Latest revision as of 13:11, 10 August 2021

Return to book

LZW dictionary for Encoding/Decoding

The compression algorithm "LZW" – named after the inventors Abraham Lempel, Jacob Ziv and Terry Welch – works like "LZ78" with a global dictionary. In this case, all possible characters – in the example A, B, C, D – are preassigned at the beginning and are successively expanded during encoding.

During decoding, exactly the same dictionary is created, only the same entry with index $I$ is made one step later than during encoding. To designate the decoding steps, we use the variable $i$.

Here are some more notes on LZW encoding and decoding:

During encoding, at each time $i$, a search is made in the dictionary for the longest possible character string that matches the input string currently present.
The dictionary index $I_i$ found is always transmitted in binary form. At the same time, $W(I_i) + Z$ is entered into the dictionary under the next free index.
Here, $W(I_i)$ denotes a character or a character string, and $Z$ is the first character of the upcoming input string (i.e. also a character), which is no longer considered in $W(I_i)$ .
With $M = 4$ possible characters, the first index $I_1$ is transmitted with two bits, the indices $I_2$, ... , $I_5$ with three bits, the next eight indices with four bits, then 16 indices with five bits, etc. The reason for this bit-saving measure can be found in the solution to this task.

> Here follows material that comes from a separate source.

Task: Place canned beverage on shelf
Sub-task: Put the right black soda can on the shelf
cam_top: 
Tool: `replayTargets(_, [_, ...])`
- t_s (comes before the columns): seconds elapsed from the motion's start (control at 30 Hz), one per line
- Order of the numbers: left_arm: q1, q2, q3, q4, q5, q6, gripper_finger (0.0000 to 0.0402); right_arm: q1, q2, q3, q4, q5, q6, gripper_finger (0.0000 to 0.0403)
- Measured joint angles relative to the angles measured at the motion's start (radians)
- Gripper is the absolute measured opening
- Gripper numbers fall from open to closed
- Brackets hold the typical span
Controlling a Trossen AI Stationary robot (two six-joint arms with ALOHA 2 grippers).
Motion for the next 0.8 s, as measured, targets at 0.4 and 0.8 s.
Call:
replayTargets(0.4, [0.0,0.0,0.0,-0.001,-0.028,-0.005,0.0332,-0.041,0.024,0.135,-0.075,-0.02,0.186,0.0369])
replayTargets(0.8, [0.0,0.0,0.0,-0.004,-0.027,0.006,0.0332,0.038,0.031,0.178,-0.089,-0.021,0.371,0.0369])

After coding in the manner described here over $16$ coding steps, the following binary sequence of length $N_{\rm bit} = 61$:

$$\boldsymbol{\rm 00 \ 000 \ 001 \ 010 \ 100 \ 0001 \ 1000 \ 0111 \ 0001 \ 0001 \ 0011 \ 1011 \ 1011 \ 01101 \ 00011 \ 01001}\hspace{0.05cm}.$$

The task of the decoder (more precisely: your task) is now,

to reconstruct from this binary sequence the indices $I_1$, ... , $I_{16}$ taking into account the different number of bits (description of the 16 decoding results by decimal numbers),
then read out the corresponding characters or character sequences from the dictionary according to the indices and finally – with one step delay – generate the new dictionary entry.

Hints:

The exercise belongs to the chapter Compression according to Lempel, Ziv and Welch.
In particular, reference is made to the pages

LZ77 - the basic form of Lempel-Ziv algorithms,

Lempel-Ziv coding with variable index bit length,

Decoding of the LZW algorithm.

Exercise 2.3 and Exercise 2.3Z deal with other Lempel-Ziv methods in a similar way.

Questions

Which indices are available for the first four steps $(i=1$, ... , $i=4)$ for decoding. Enter all $I_i = I(i)$ as decimal numbers.

$I_1 \ = \ $

$I_2 \ = \ $

$I_3 \ = \ $

$I_4 \ = \ $

Continue the subdivision of the decoder input string to the end. Which indices result from the decoding steps $i=5$, ... , $i=8$?

$I_5 \ = \ $

$I_6 \ = \ $

$I_7 \ = \ $

$I_8 \ = \ $

What is the output string after $i = 16$ decoding steps?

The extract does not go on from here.